Data below Block Start
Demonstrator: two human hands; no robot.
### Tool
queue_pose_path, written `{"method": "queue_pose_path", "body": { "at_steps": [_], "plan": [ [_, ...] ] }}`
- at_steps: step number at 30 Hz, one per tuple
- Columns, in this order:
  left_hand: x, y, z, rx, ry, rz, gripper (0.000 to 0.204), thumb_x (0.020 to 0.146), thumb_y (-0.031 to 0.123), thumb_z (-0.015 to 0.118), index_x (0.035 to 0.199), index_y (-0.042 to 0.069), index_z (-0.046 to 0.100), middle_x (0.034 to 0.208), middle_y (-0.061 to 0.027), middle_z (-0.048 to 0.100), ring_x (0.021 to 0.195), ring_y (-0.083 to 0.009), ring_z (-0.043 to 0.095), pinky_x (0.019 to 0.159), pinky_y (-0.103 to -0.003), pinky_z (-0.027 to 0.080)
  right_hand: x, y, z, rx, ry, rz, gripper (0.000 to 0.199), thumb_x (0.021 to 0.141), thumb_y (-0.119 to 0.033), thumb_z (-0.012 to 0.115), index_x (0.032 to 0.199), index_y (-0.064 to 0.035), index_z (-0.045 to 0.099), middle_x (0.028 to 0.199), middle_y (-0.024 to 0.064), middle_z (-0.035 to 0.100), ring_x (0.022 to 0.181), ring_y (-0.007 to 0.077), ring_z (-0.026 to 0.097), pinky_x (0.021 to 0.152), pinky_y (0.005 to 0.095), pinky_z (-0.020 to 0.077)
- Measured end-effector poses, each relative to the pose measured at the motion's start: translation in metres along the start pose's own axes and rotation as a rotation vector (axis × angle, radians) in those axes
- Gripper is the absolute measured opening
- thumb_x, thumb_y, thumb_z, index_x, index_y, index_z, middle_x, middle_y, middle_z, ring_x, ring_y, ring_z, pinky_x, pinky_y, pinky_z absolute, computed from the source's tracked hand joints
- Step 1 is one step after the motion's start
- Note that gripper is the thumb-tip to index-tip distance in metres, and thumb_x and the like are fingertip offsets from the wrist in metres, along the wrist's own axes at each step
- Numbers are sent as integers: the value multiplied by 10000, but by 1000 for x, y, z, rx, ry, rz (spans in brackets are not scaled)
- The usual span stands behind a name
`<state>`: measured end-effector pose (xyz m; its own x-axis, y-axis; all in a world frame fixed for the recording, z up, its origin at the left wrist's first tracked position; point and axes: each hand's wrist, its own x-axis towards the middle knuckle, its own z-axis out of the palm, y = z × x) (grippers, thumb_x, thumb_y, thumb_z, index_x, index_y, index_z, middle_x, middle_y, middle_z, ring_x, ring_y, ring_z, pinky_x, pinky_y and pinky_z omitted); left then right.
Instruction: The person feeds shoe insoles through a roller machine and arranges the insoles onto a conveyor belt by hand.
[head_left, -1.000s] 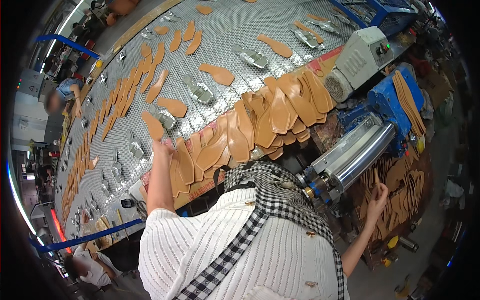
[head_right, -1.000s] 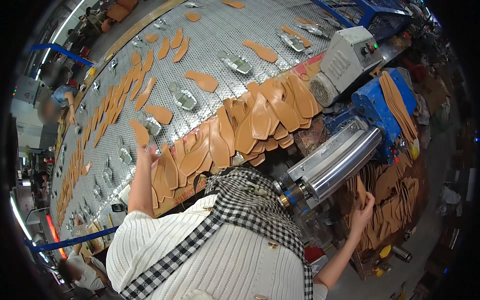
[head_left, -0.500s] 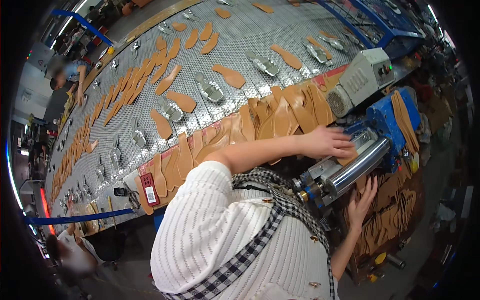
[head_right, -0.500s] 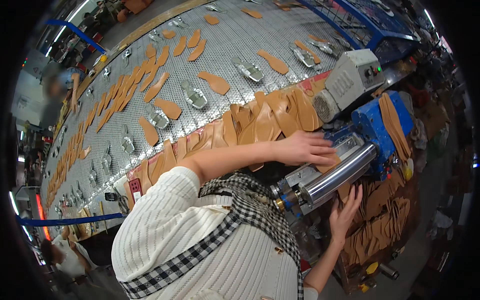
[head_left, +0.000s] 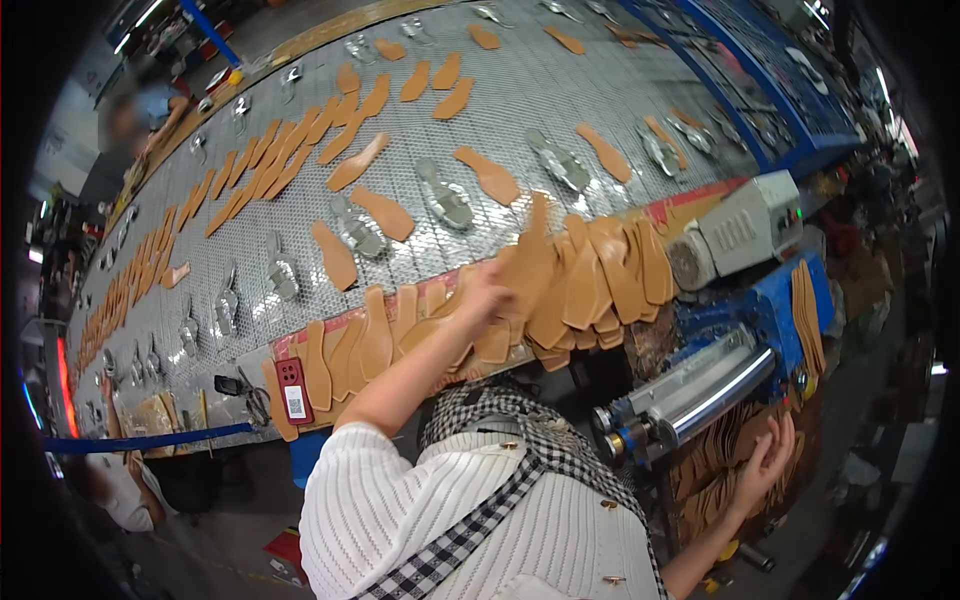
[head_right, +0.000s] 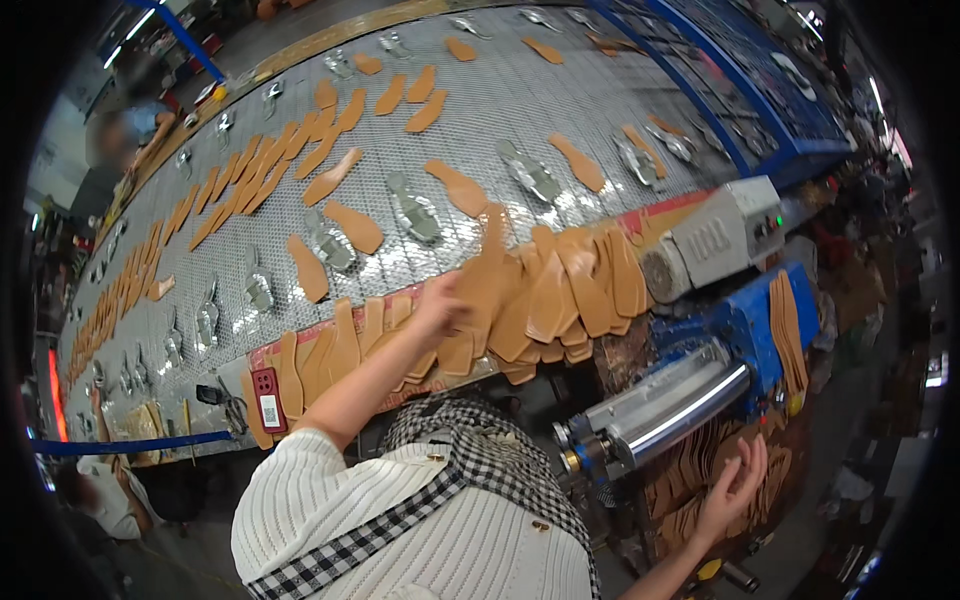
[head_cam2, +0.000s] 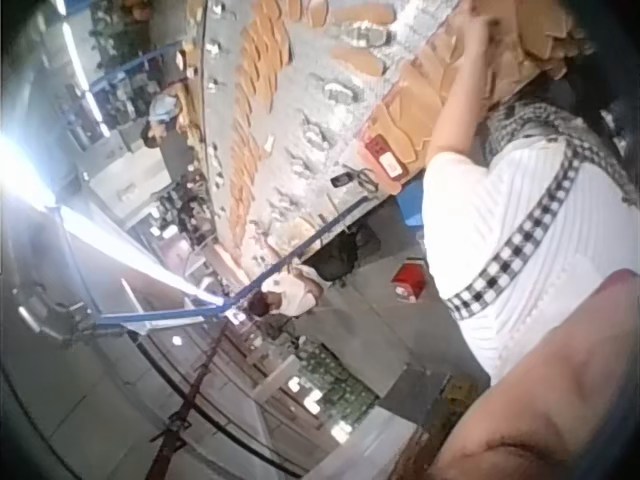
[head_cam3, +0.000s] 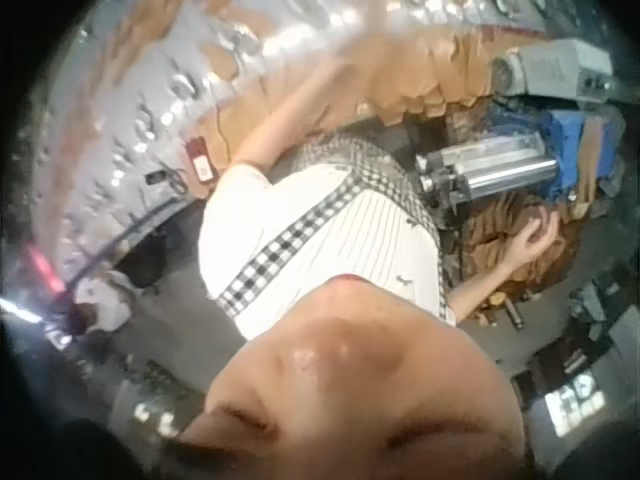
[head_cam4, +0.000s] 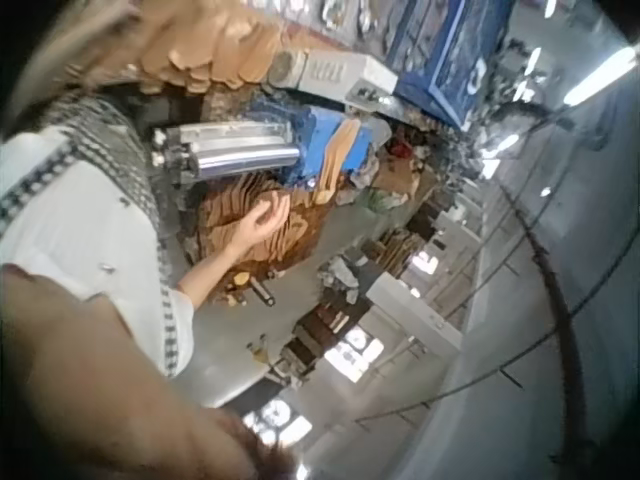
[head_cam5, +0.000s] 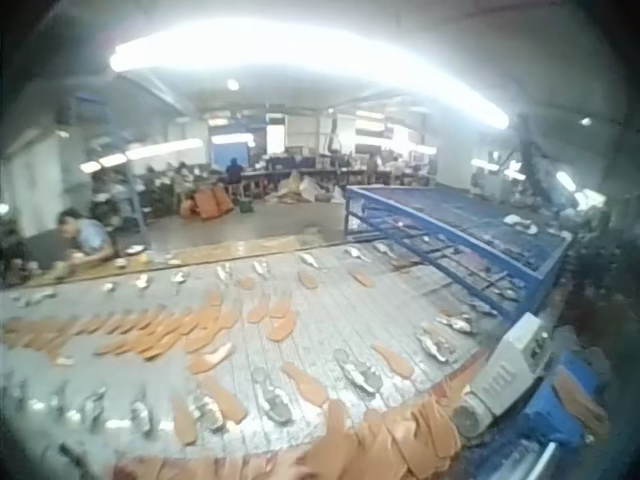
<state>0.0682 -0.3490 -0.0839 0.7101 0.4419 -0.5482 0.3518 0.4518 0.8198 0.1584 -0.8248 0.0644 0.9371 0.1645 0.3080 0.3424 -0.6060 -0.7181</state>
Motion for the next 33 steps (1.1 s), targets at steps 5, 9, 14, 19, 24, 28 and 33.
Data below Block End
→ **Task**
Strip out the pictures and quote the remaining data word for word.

→ **Response to the task**
Demonstrator: two human hands; no robot.
### Tool
queue_pose_path, written `{"method": "queue_pose_path", "body": { "at_steps": [_], "plan": [ [_, ...] ] }}`
- at_steps: step number at 30 Hz, one per tuple
- Columns, in this order:
  left_hand: x, y, z, rx, ry, rz, gripper (0.000 to 0.204), thumb_x (0.020 to 0.146), thumb_y (-0.031 to 0.123), thumb_z (-0.015 to 0.118), index_x (0.035 to 0.199), index_y (-0.042 to 0.069), index_z (-0.046 to 0.100), middle_x (0.034 to 0.208), middle_y (-0.061 to 0.027), middle_z (-0.048 to 0.100), ring_x (0.021 to 0.195), ring_y (-0.083 to 0.009), ring_z (-0.043 to 0.095), pinky_x (0.019 to 0.159), pinky_y (-0.103 to -0.003), pinky_z (-0.027 to 0.080)
  right_hand: x, y, z, rx, ry, rz, gripper (0.000 to 0.199), thumb_x (0.021 to 0.141), thumb_y (-0.119 to 0.033), thumb_z (-0.012 to 0.115), index_x (0.032 to 0.199), index_y (-0.064 to 0.035), index_z (-0.045 to 0.099), middle_x (0.028 to 0.199), middle_y (-0.024 to 0.064), middle_z (-0.035 to 0.100), ring_x (0.022 to 0.181), ring_y (-0.007 to 0.077), ring_z (-0.026 to 0.097), pinky_x (0.021 to 0.152), pinky_y (0.005 to 0.095), pinky_z (-0.020 to 0.077)
- Measured end-effector poses, each relative to the pose measured at the motion's start: translation in metres along the start pose's own axes and rotation as a rotation vector (axis × angle, radians) in those axes
- Gripper is the absolute measured opening
- thumb_x, thumb_y, thumb_z, index_x, index_y, index_z, middle_x, middle_y, middle_z, ring_x, ring_y, ring_z, pinky_x, pinky_y, pinky_z absolute, computed from the source's tracked hand joints
- Step 1 is one step after the motion's start
- Note that gripper is the thumb-tip to index-tip distance in metres, and thumb_x and the like are fingertip offsets from the wrist in metres, along the wrist's own axes at each step
- Numbers are sent as integers: the value multiplied by 10000, but by 1000 for x, y, z, rx, ry, rz (spans in brackets are not scaled)
- The usual span stands behind a name
`<state>`: measured end-effector pose (xyz m; its own x-axis, y-axis; all in a world frame fixed for the recording, z up, its origin at the left wrist's first tracked position; point and axes: each hand's wrist, its own x-axis towards the middle knuckle, its own z-axis out of the palm, y = z × x) (grippers, thumb_x, thumb_y, thumb_z, index_x, index_y, index_z, middle_x, middle_y, middle_z, ring_x, ring_y, ring_z, pinky_x, pinky_y and pinky_z omitted); left then right.
Instruction: The person feeds shoe insoles through a roller machine and arranges the insoles onto a conveyor belt by hand.
[head_left, -1.000s] 
[head_right, -1.000s] 
[head_left, -0.500s] 
[head_right, -0.500s] 
[head_left, +0.000s] 
[head_right, +0.000s] 
[head_cam2, +0.000s] 
[head_cam3, +0.000s] 
[head_cam4, +0.000s] 
[head_cam5, +0.000s] 
<state>0.0682 -0.3490 -0.0839 0.7101 0.4419 -0.5482 0.3518 0.4518 0.8198 0.1584 -0.8248 0.0644 0.9371 0.1645 0.3080 0.3424 -0.6060 -0.7181</state>
Motion for the next 33 steps (1.1 s), targets at steps 5, 9, 14, 19, 24, 28 and 33.

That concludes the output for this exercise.